Eighty-four patients treated with infliximab for RA were included in a prospective noncomparative study. They were analysed between two consecutive infliximab infusions. Infliximab concentrations were measured before the infusion, 2 h, 1 and 4 weeks after the infusion and immediately before the next infusion. Infliximab concentrations were described using a two-compartment population pharmacokinetic model.
The mean (interindividual standard deviation) estimated central volume of distribution was 2.3 l (36%) and systemic clearance was 0.019 l h(-1) (37%). The central volume of distribution increased with bodyweight; it was doubled between 50 and 90 kg. Systemic clearance increased with pre-infusion C-reactive protein concentration by 20%, varying from 3 to 14 mg l(-) 1, and was decreased by 30% when methotrexate was coadministered.

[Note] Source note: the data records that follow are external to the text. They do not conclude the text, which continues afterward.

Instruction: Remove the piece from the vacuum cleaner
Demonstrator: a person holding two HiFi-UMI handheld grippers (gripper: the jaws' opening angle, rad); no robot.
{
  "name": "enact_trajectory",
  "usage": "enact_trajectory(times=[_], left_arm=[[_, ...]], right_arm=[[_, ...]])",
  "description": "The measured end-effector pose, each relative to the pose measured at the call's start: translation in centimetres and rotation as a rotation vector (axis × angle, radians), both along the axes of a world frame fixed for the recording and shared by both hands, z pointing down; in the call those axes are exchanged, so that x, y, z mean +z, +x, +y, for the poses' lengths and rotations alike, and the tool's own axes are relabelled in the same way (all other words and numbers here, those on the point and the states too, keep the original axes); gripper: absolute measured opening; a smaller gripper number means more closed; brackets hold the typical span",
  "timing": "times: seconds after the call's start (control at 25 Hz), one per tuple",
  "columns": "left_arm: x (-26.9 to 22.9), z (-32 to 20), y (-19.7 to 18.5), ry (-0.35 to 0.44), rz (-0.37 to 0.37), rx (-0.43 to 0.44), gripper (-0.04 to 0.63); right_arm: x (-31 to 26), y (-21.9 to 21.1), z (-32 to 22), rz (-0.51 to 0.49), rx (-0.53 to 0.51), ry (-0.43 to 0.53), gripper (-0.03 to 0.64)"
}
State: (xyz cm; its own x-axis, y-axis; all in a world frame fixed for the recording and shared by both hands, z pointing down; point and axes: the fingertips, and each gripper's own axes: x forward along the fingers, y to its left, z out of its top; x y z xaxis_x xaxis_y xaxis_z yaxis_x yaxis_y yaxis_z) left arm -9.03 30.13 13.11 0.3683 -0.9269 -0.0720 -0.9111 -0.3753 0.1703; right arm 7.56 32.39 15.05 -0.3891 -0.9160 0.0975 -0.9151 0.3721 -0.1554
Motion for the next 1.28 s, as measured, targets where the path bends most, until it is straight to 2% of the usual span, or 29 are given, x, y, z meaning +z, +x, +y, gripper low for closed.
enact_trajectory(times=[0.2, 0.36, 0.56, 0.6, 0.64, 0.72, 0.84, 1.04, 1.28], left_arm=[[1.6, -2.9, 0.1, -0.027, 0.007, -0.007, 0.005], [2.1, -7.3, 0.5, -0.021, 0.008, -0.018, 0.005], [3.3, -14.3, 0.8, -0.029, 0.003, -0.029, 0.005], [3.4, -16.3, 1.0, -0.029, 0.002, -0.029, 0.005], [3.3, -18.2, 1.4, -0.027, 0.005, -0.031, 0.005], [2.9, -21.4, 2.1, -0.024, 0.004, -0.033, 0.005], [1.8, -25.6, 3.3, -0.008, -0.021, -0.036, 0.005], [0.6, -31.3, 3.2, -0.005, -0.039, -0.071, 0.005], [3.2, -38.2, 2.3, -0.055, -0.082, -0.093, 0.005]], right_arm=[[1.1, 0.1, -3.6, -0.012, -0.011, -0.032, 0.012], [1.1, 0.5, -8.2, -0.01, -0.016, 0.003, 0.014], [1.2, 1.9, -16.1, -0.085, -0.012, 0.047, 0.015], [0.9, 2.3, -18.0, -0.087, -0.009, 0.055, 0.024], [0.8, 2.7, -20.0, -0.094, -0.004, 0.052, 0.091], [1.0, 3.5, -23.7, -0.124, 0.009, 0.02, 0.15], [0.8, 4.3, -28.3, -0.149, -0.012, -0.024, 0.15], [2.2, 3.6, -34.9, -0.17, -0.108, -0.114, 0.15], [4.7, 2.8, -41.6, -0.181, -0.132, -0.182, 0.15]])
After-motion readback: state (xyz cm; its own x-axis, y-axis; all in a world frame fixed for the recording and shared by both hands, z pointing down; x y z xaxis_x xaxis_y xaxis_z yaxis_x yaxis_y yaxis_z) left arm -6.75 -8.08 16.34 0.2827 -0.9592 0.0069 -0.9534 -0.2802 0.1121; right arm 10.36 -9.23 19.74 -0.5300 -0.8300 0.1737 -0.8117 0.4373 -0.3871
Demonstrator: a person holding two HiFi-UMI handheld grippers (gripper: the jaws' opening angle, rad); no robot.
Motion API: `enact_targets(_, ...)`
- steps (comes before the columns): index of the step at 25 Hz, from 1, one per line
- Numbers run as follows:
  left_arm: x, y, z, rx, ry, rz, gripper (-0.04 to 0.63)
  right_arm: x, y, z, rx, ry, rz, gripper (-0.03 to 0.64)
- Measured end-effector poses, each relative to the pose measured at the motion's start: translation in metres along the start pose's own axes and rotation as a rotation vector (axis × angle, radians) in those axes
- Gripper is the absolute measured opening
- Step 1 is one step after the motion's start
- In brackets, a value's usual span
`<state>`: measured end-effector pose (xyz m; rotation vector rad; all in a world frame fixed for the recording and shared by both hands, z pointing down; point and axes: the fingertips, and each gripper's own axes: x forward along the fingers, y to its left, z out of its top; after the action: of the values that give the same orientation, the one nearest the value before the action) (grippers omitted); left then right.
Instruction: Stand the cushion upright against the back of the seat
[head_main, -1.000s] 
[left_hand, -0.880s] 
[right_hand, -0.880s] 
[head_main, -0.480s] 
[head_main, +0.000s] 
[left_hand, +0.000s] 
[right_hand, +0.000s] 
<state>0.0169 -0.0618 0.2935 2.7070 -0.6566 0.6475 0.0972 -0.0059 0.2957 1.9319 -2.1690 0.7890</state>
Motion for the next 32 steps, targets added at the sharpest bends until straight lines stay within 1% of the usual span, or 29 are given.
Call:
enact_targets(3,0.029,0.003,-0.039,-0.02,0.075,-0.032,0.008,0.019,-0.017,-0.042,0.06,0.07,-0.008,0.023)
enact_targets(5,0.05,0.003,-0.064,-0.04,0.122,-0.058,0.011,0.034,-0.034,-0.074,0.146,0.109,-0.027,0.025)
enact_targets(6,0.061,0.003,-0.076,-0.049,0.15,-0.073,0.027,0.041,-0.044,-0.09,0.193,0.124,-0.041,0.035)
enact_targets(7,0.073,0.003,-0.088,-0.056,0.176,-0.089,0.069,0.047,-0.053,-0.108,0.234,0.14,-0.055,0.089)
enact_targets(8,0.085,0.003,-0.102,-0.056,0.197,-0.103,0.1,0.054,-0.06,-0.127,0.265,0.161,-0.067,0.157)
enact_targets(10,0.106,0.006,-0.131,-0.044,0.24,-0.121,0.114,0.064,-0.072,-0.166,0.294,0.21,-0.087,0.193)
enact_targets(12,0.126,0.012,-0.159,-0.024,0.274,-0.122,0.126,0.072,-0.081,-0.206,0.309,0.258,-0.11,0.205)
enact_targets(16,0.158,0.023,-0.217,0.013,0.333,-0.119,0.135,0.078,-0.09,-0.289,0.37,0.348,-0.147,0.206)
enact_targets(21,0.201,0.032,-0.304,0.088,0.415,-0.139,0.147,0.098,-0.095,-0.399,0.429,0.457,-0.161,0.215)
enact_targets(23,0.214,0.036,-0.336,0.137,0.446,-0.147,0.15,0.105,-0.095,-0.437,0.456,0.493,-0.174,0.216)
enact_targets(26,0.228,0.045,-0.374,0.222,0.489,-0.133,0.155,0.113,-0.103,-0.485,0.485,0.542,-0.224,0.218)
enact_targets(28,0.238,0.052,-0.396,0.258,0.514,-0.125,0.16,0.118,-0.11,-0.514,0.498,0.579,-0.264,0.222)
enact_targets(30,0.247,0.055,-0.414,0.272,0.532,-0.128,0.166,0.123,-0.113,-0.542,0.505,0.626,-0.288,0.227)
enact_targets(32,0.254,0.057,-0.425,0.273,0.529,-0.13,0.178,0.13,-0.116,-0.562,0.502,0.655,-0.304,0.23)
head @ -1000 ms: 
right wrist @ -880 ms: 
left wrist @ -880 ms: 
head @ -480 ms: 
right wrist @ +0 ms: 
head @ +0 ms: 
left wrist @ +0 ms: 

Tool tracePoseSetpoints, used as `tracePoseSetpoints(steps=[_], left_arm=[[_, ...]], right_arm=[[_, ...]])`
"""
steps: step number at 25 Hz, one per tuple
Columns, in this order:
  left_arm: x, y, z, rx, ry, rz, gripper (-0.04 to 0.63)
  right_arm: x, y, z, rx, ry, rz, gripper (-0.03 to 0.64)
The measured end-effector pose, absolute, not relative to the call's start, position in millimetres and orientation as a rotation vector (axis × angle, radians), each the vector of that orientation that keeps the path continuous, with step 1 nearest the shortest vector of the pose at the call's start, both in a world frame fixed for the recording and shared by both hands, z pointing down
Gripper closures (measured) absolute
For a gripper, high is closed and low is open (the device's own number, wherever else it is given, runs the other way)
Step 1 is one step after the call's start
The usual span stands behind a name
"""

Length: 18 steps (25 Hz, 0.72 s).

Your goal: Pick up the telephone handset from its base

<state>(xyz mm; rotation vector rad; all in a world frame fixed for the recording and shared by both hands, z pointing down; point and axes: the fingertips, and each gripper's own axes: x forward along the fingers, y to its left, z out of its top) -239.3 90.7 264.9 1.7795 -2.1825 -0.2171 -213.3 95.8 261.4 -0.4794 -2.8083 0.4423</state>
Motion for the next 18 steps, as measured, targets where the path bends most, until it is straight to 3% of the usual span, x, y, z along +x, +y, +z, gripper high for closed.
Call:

The influence of methotrexate and inflammation on infliximab clearance suggests that individual adjustment of infliximab doses according to disease activity may be useful in RA.
英夫利昔单抗是一种抗肿瘤坏死因子-α单克隆抗体,用于治疗类风湿关节炎(RA)。我们的目的是评估类风湿关节炎中英夫利昔单抗药代动力学变异性来源的影响。
84例接受英夫利昔单抗治疗的类风湿关节炎患者纳入一项前瞻性非对照研究。在两次连续输注英夫利昔单抗期间对他们进行分析。在输注前、输注后2小时、1周和4周以及下次输注前即刻测量英夫利昔单抗浓度。使用二室群体药代动力学模型描述英夫利昔单抗浓度。
估计的平均(个体间标准差)中央分布容积为2.3升(36%),全身清除率为0.019升/小时(37%)。中央分布容积随体重增加;在50至90千克之间增加了一倍。全身清除率随输注前C反应蛋白浓度增加20%,C反应蛋白浓度范围为3至14毫克/升,当联合使用甲氨蝶呤时全身清除率降低30%。
甲氨蝶呤和炎症对英夫利昔单抗清除率的影响表明,根据疾病活动度对英夫利昔单抗剂量进行个体化调整在类风湿关节炎中可能有用。